* [WHAT NEEDS TO BE DONE] The material below holds pictures; leave them out and reproduce exactly the lines from the one with "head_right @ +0" through the one with "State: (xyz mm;", inclusive.

-*-*-

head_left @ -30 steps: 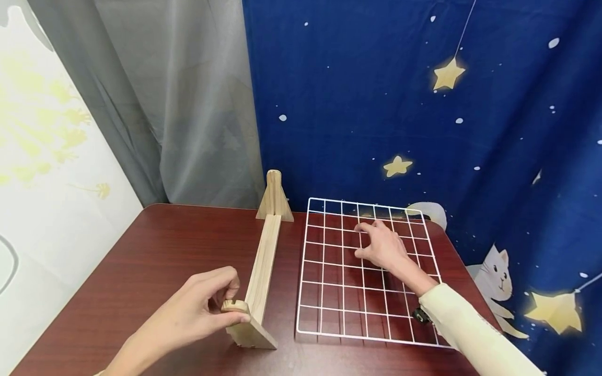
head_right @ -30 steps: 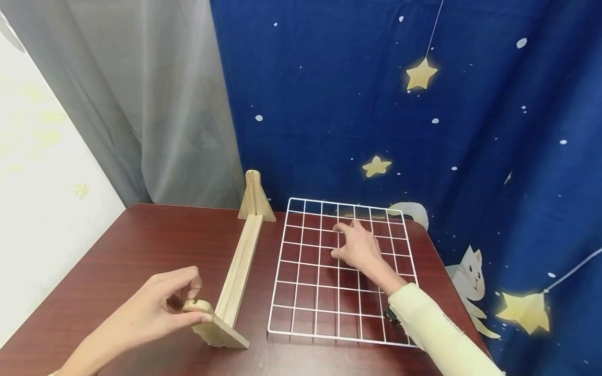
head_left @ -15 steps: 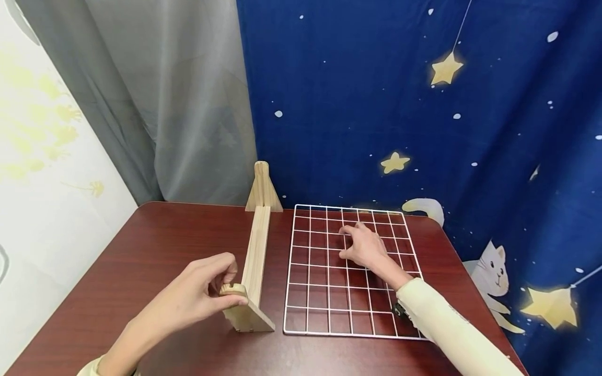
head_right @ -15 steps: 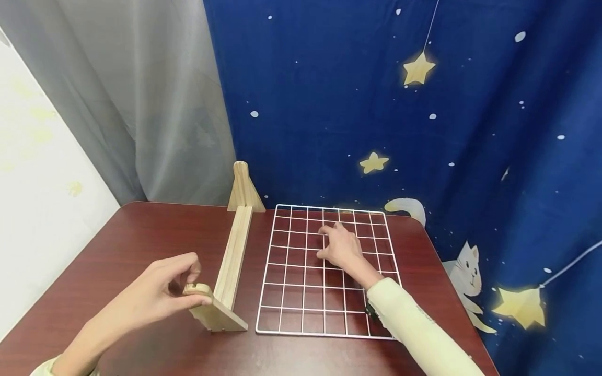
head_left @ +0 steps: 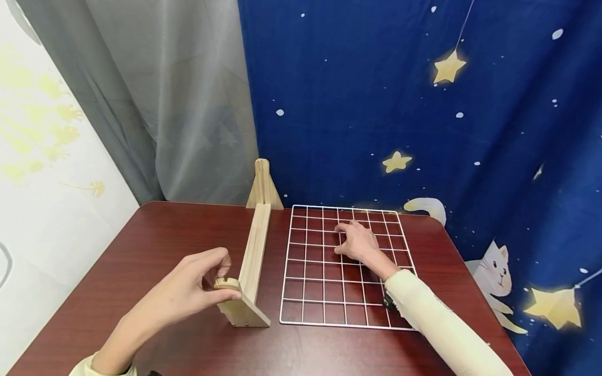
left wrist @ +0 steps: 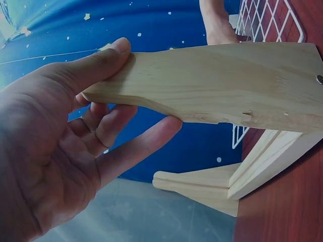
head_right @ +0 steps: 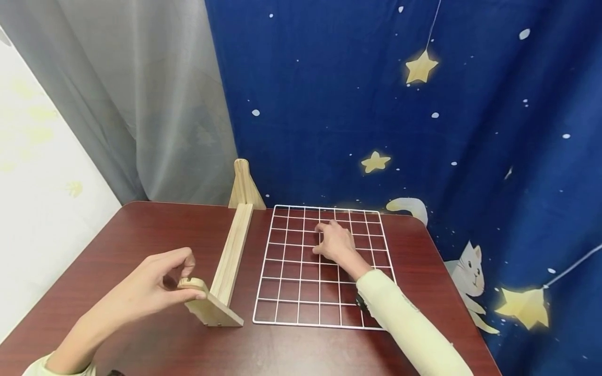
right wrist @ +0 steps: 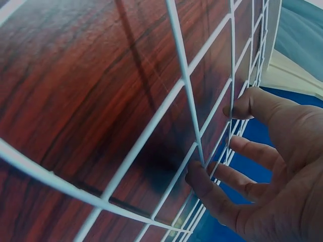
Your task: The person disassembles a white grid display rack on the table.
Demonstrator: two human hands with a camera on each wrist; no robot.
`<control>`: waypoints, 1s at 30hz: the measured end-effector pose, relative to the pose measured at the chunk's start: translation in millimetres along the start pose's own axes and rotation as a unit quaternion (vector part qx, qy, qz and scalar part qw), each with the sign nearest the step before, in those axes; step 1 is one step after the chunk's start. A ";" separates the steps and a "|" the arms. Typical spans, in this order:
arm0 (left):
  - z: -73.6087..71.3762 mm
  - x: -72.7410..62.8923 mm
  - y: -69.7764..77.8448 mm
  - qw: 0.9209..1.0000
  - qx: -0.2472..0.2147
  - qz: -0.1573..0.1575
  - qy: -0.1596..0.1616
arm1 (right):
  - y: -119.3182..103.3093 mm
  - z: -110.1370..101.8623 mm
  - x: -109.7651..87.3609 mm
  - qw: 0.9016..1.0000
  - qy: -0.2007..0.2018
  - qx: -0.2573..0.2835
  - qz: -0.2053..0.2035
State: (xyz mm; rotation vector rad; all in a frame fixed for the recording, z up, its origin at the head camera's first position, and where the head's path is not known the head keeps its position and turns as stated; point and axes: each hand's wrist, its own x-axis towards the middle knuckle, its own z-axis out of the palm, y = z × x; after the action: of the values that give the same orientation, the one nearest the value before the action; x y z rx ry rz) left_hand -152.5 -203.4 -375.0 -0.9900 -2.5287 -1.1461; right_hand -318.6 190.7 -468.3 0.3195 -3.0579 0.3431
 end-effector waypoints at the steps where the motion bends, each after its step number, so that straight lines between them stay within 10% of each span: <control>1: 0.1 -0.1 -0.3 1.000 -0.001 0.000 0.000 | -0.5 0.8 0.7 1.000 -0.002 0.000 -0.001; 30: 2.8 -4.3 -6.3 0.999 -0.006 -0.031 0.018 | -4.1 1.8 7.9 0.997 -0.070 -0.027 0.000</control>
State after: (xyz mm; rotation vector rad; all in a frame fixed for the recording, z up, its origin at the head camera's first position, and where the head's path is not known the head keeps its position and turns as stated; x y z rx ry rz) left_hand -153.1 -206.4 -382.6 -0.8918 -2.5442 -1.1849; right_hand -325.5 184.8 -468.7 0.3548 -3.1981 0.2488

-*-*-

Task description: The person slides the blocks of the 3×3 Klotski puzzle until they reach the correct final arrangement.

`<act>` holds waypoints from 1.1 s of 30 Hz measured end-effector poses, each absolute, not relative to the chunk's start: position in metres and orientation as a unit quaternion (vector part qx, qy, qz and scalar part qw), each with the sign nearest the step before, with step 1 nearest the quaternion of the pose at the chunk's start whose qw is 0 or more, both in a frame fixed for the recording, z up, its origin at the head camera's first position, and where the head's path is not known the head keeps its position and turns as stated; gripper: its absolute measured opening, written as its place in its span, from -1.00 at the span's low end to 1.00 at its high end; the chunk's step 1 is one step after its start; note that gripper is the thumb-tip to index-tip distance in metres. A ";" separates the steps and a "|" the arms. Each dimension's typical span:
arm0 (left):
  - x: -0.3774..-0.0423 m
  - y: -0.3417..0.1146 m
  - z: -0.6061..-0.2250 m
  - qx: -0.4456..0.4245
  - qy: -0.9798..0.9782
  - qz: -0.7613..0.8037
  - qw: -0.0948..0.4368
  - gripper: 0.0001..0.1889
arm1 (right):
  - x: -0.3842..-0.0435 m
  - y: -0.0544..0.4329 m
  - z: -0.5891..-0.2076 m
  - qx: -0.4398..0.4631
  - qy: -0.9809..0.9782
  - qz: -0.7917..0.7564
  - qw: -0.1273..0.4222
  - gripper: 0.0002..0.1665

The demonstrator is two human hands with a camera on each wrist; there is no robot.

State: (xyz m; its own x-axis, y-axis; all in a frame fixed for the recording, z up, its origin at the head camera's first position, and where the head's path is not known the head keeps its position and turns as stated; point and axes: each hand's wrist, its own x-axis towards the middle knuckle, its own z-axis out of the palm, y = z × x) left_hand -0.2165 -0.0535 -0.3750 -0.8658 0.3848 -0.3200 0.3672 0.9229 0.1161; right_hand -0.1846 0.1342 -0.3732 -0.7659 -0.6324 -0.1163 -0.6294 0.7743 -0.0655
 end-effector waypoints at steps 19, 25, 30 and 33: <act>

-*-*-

* [FINAL ANSWER]
head_right @ +0 steps: 
right wrist @ +0 steps: 
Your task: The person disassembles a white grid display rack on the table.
Demonstrator: two human hands with a camera on each wrist; no robot.
`<control>`: waypoints, 1s at 30hz: the measured end-effector pose, relative to the pose measured at the chunk's start: translation in millimetres along the start pose's own axes and rotation as a unit quaternion (vector part qx, qy, qz and scalar part qw), each with the sign nearest the step before, in those axes; step 1 is one step after the chunk's start. A ";" separates the steps and a "|" the arms. Typical spans, in this order:
arm0 (left):
  - z: -73.6087..71.3762 mm
  - x: -72.7410..62.8923 mm
  - y: -69.7764..77.8448 mm
  - qw: 0.9209..1.0000
  - qx: -0.2472..0.2147
  - qz: -0.1573..0.1575
  - qy: -0.1596..0.1616
arm1 (right):
  - y: -119.3182..103.3093 mm
  - z: -110.1370..101.8623 mm
  - x: -109.7651..87.3609 mm
  - qw: 0.9016..1.0000
  - qy: -0.2007..0.2018
  - qx: -0.2573..0.2835
  - qz: -0.2053..0.2035
State: (xyz mm; rotation vector rad; all in a frame fixed for the recording, z up, its origin at the head camera's first position, and where the head's path is not known the head keeps its position and turns as stated; point and axes: each hand's wrist, its own x-axis towards the middle knuckle, its own z-axis out of the palm, y = z × x; after the action: of the values that give the same orientation, the one nearest the value before the action; x y z rx ry rz) left_hand -152.5 -203.4 -375.0 -0.9900 -2.5287 -1.1461; right_hand -318.6 190.7 -468.3 0.3195 -3.0579 0.3431

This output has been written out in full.